(Beginning of WORKING DATA)
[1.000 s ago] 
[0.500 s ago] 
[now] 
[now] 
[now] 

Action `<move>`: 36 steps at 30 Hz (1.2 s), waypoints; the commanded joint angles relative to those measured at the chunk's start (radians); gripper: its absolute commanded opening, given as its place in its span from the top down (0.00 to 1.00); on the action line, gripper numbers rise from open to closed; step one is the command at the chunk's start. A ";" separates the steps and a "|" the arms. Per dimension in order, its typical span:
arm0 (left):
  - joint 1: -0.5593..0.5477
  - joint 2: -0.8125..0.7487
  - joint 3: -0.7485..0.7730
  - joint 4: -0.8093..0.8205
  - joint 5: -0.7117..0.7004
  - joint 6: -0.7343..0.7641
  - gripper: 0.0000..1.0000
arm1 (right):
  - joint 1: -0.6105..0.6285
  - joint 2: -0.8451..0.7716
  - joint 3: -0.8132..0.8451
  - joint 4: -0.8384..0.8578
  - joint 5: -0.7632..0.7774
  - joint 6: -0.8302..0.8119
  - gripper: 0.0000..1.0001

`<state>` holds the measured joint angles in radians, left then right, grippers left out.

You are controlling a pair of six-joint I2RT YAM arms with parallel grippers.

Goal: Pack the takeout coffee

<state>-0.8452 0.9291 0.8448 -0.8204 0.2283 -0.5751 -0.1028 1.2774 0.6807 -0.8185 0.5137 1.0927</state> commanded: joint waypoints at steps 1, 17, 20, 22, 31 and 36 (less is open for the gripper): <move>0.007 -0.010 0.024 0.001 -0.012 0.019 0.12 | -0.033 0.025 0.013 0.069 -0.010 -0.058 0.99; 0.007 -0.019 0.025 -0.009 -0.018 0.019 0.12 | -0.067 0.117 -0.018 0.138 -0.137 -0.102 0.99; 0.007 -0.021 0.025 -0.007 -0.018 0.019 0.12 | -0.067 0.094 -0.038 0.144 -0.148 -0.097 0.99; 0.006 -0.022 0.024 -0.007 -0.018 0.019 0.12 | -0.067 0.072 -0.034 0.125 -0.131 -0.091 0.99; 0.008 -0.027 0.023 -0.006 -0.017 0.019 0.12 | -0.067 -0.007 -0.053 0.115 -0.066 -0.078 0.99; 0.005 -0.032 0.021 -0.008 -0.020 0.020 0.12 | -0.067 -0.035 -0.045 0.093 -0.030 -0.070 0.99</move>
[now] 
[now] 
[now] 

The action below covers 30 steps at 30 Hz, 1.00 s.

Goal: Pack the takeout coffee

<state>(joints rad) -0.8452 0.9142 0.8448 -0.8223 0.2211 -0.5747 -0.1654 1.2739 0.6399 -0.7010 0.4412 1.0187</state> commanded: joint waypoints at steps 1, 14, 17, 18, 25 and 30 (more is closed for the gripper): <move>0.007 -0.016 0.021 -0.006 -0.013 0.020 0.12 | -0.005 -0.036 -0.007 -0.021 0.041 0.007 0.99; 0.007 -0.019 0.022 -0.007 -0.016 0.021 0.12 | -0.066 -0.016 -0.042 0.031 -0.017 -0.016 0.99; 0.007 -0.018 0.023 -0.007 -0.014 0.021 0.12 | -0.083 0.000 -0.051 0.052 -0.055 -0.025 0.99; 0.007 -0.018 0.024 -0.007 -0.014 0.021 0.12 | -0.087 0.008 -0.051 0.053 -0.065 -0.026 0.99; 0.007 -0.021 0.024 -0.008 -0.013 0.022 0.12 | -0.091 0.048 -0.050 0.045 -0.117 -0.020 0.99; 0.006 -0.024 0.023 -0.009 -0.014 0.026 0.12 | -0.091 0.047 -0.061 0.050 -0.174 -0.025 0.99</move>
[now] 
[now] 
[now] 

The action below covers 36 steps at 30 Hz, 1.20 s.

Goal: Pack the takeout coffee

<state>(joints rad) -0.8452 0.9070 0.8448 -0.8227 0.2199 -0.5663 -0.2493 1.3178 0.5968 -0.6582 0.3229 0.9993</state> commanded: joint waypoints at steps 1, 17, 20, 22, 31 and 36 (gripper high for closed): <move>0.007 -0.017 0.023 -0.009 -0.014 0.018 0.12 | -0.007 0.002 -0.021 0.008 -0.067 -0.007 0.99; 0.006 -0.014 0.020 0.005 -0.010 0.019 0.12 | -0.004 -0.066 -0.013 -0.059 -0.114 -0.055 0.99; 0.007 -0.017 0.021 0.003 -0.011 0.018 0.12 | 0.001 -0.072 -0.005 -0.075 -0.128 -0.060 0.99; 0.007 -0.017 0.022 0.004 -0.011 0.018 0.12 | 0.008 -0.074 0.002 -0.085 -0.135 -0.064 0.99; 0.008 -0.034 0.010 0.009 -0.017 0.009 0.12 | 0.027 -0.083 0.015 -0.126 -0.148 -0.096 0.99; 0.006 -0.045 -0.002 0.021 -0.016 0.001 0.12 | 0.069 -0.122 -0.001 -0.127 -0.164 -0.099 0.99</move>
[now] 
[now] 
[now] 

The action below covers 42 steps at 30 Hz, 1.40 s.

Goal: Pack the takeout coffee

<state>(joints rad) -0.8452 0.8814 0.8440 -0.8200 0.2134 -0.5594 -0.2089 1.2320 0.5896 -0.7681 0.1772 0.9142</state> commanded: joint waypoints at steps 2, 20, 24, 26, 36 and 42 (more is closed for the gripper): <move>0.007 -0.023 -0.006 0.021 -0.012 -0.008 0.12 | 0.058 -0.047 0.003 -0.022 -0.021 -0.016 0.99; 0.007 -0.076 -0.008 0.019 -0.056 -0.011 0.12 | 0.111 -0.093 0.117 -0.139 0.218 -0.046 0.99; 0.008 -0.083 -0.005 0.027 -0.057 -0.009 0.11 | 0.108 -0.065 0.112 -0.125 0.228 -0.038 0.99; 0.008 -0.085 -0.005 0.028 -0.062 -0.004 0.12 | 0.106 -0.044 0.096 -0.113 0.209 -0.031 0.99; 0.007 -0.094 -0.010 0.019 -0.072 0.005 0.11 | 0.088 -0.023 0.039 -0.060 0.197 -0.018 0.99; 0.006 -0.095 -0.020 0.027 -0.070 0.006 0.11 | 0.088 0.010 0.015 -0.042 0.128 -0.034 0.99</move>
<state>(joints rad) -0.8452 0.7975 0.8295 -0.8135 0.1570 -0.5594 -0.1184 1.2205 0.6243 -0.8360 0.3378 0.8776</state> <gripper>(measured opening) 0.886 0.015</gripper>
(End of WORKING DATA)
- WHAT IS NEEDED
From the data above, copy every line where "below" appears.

- RESPONSE FOR THIS EXERCISE
The action below covers 30 steps at 30 Hz, 1.00 s.
The action below covers 36 steps at 30 Hz, 1.20 s.
The action below covers 42 steps at 30 Hz, 1.40 s.

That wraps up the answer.